[MATERIAL FOR THE TASK]
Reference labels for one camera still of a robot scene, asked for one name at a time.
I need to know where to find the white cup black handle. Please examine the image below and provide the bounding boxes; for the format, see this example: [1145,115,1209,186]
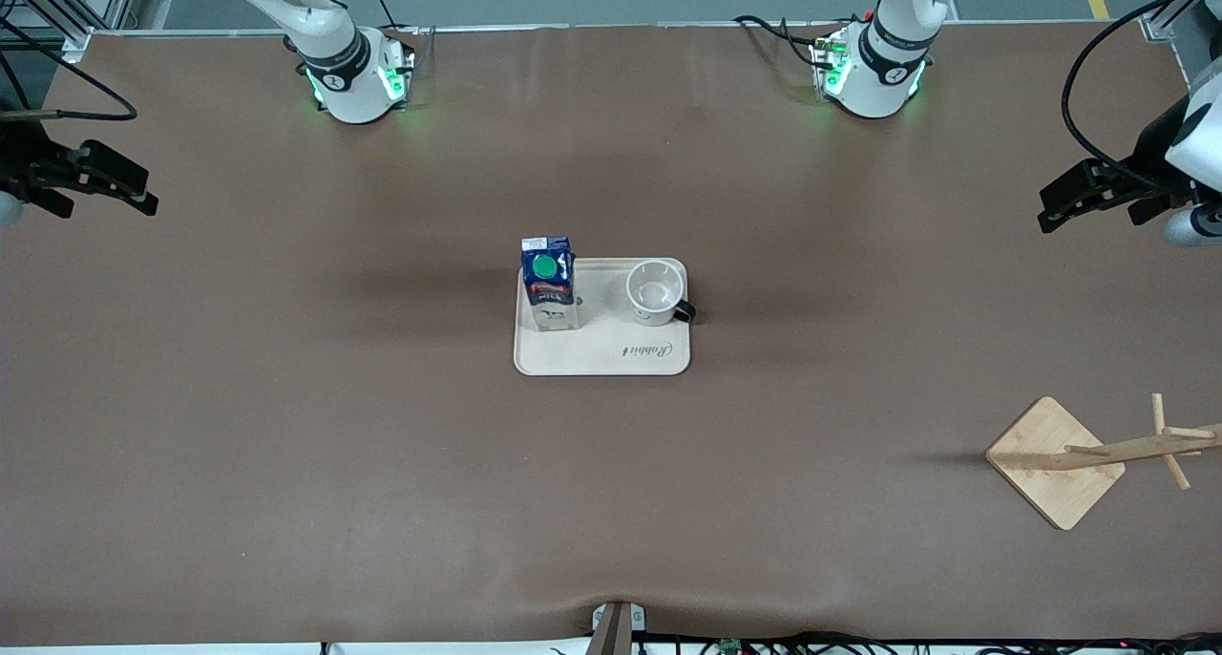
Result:
[625,260,696,327]

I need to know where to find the blue milk carton green cap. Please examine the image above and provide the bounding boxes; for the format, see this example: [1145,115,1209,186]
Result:
[519,236,579,332]

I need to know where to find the wooden cup rack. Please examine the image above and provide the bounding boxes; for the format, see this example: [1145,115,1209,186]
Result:
[985,393,1222,531]

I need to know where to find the beige plastic tray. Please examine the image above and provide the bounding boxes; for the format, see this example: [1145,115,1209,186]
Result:
[514,257,691,377]

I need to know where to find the aluminium frame profile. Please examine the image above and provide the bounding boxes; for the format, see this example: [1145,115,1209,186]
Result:
[0,0,144,64]
[1141,0,1222,59]

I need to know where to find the black right base cable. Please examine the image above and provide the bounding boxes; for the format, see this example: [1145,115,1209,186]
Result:
[358,0,421,35]

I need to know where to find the black base cable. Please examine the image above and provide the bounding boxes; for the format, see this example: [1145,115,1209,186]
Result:
[733,13,832,74]
[358,0,421,35]

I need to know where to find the black left base cable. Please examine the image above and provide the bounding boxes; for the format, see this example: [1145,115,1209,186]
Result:
[733,13,832,74]

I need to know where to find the metal table edge bracket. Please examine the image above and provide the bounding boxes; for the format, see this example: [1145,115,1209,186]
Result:
[585,601,647,655]

[WORK ITEM]
Reproduce every line of the material above that has the string "black".

[RESULT OF THIS TASK]
I need to know where to find the white cup black handle. Please examine the image below and provide the bounding boxes; for the format, see this example: [1145,115,1209,186]
I need to know where to find the black right base cable. Please examine the image above and provide the bounding boxes; for the format, see this example: [1145,115,1209,186]
I need to know where to find the black base cable. Please examine the image above and provide the bounding boxes; for the format, see this example: [1145,115,1209,186]
I need to know where to find the black left base cable. Please examine the image above and provide the bounding boxes; for the format, see this example: [1145,115,1209,186]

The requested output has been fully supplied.